A few cross-coupling reactions that combine two electrophilic reagents or two nucleophilic compounds have been developed previously, but they are much more rare. A common problem with these reactions is strong competition from undesired homocoupling—addition of a compound to itself, instead of to its reaction partner—making it difficult to achieve high selectivity for desired products.

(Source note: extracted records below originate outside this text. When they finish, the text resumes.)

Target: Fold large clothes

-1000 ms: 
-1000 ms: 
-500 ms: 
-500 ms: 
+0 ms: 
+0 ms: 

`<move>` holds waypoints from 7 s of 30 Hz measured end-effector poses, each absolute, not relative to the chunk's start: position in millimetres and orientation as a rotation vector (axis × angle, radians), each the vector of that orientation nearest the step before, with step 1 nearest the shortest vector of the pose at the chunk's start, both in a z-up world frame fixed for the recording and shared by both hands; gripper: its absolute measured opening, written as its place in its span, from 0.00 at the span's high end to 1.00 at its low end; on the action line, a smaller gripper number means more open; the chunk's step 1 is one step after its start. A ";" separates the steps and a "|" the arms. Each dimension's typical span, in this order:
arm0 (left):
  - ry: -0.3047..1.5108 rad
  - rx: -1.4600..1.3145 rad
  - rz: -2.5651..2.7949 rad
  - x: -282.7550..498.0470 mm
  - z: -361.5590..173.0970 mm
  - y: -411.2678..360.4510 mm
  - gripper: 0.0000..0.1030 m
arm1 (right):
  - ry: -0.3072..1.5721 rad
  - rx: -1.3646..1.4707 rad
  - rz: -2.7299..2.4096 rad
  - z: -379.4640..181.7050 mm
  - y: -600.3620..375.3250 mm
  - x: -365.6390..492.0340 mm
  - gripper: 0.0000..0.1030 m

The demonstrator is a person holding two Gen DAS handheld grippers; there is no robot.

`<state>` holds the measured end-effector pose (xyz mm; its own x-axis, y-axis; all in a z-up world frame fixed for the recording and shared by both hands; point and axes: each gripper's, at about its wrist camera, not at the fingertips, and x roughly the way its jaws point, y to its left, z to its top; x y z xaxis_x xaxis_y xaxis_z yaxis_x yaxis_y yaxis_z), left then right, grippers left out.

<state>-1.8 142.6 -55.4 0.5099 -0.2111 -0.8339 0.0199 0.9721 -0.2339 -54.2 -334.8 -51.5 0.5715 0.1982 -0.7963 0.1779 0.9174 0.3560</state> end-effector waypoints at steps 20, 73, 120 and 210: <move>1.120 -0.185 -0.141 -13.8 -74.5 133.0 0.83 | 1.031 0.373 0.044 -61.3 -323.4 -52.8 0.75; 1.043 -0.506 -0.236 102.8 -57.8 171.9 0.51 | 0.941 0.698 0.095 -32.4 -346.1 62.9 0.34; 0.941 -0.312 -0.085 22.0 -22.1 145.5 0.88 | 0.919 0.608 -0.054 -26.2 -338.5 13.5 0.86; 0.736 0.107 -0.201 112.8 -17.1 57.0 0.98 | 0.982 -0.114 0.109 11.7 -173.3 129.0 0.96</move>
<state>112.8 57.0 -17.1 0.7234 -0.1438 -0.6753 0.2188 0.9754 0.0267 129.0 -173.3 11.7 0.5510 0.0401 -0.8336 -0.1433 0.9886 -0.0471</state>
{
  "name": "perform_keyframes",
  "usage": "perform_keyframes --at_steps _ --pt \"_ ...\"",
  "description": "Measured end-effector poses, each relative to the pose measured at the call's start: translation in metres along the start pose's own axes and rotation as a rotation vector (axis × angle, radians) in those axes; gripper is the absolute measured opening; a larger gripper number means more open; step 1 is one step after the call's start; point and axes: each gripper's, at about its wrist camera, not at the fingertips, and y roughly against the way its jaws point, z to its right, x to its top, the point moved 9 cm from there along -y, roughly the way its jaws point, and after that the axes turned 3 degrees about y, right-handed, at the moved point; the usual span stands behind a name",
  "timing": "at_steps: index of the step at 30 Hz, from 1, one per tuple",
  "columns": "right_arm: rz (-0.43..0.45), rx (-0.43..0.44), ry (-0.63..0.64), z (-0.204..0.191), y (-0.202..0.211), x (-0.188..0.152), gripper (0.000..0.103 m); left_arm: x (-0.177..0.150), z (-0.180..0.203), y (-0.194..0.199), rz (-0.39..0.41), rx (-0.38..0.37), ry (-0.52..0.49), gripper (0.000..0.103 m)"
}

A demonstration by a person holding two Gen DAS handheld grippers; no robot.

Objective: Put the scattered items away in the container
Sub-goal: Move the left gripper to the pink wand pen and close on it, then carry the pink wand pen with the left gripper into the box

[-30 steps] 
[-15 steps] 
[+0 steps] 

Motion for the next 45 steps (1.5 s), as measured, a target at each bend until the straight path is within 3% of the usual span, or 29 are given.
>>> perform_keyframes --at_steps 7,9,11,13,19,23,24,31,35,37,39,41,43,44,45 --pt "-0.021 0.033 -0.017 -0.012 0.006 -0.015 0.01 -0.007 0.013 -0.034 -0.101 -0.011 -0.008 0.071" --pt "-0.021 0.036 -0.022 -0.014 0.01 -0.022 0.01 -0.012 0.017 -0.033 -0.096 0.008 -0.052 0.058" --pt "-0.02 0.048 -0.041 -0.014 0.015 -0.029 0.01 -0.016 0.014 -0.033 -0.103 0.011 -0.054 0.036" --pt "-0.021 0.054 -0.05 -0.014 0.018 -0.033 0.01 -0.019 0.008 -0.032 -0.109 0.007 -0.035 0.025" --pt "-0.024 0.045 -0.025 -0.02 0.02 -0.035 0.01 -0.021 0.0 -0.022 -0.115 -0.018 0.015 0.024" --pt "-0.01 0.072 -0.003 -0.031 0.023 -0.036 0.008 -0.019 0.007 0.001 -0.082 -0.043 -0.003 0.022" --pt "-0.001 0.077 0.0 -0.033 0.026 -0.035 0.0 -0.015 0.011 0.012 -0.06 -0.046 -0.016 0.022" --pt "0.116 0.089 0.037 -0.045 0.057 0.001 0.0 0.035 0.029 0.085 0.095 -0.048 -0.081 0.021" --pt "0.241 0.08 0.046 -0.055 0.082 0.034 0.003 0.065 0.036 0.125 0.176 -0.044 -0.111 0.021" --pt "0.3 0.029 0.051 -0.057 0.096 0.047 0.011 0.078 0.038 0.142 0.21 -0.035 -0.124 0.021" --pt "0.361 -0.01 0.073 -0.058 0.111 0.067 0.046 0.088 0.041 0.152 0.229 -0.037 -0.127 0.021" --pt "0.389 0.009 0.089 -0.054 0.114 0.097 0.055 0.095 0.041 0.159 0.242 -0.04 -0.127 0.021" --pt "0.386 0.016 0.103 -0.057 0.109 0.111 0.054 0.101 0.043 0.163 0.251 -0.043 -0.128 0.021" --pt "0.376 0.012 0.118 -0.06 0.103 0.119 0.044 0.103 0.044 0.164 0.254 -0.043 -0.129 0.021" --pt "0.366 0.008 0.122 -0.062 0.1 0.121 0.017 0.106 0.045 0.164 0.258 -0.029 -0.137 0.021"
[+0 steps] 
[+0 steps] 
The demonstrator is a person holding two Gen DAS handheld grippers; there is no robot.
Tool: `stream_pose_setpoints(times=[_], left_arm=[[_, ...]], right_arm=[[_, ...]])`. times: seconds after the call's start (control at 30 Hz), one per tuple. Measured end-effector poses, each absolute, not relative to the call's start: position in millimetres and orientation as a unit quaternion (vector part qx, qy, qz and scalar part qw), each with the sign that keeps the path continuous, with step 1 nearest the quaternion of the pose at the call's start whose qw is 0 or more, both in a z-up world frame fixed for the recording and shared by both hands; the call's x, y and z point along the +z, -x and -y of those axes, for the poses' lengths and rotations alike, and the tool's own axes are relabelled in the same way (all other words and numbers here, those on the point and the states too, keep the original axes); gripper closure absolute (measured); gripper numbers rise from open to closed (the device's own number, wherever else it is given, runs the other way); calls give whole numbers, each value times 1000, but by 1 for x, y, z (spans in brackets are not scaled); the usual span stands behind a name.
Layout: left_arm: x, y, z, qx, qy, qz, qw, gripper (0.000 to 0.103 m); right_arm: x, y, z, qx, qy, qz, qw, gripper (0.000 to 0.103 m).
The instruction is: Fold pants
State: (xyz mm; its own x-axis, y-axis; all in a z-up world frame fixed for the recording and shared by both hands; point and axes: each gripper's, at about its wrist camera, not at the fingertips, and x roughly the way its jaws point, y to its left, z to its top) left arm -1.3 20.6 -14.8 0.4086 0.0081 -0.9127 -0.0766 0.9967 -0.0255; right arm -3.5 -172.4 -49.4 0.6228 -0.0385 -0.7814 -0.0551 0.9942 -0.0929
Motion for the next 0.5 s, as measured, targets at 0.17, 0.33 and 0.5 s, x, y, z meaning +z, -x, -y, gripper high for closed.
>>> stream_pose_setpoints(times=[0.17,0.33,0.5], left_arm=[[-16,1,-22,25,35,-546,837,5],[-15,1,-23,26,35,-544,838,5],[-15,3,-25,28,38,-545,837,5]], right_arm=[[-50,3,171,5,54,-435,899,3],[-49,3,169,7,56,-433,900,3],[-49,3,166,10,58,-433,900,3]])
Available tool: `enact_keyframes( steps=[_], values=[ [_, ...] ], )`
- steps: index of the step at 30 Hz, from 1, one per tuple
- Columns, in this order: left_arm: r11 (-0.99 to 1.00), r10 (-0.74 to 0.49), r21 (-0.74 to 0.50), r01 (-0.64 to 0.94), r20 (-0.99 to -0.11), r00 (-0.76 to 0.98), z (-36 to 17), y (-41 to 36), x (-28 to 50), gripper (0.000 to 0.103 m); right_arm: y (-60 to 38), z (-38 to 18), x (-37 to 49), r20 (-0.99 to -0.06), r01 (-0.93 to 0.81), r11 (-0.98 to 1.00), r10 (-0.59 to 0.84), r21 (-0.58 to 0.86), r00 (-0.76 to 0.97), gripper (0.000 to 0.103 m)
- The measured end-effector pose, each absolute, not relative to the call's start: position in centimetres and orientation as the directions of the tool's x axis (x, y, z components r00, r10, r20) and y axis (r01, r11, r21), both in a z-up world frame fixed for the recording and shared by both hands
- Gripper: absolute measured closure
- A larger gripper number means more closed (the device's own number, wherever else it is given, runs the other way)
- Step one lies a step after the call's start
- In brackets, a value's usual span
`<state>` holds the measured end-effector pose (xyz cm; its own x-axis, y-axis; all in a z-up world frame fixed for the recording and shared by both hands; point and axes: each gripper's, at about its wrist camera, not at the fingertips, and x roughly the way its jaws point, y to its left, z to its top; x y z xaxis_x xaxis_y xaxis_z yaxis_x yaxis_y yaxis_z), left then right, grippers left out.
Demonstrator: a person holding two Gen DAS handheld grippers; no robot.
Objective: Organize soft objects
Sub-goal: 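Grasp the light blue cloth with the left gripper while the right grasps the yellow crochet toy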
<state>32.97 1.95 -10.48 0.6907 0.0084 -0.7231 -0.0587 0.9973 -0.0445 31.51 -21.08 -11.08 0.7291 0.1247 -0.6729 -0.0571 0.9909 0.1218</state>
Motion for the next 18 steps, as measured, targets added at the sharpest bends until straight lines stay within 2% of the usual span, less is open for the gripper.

Now, Yanghui Zhang and coworkers at Tongji University, in Shanghai, have developed a reaction that cross-couples two nucleophilic compounds highly selectively (Angew. Chem. Int. Ed. 2015, DOI: 10.1002/anie.201412288). It combines aryl trialkoxysilanes, Hiyama reagents, with aryl boronic acids, Suzuki reagents, to form predominantly cross-coupled products. Palladium(II) with a commercially available 2,2′-bis(diphenylphosphino)-1,1′-binaphthyl (BINAP) ligand catalyzes the reaction through a mechanism that suppresses homocoupling.
Jin-Quan Yu of Scripps Research Institute California, an expert in C–C bond formation, comments that the new reaction successfully addresses the major hurdle of a preference for homocoupling in coupling reactions of two nucleophiles. “It could prove handy in scenarios where Suzuki and Hiyama coupling cannot be used,” he says. For example, “Suzuki cross-coupling is often not compatible with boronic acid reagents containing a bromine or iodine substituent, but with the new reaction that may not be a problem.” If the reaction can be extended to coupling alkyl reagents, “it could become a broadly useful method for making carbon-carbon bonds.”
Indeed, Zhang confirms that “extending the protocol to other substrates, including alkylboronic acids and alkylsilanes,” is under way in his lab. He says he and his coworkers also hope to extend it to the synthesis of chiral biphenyl compounds.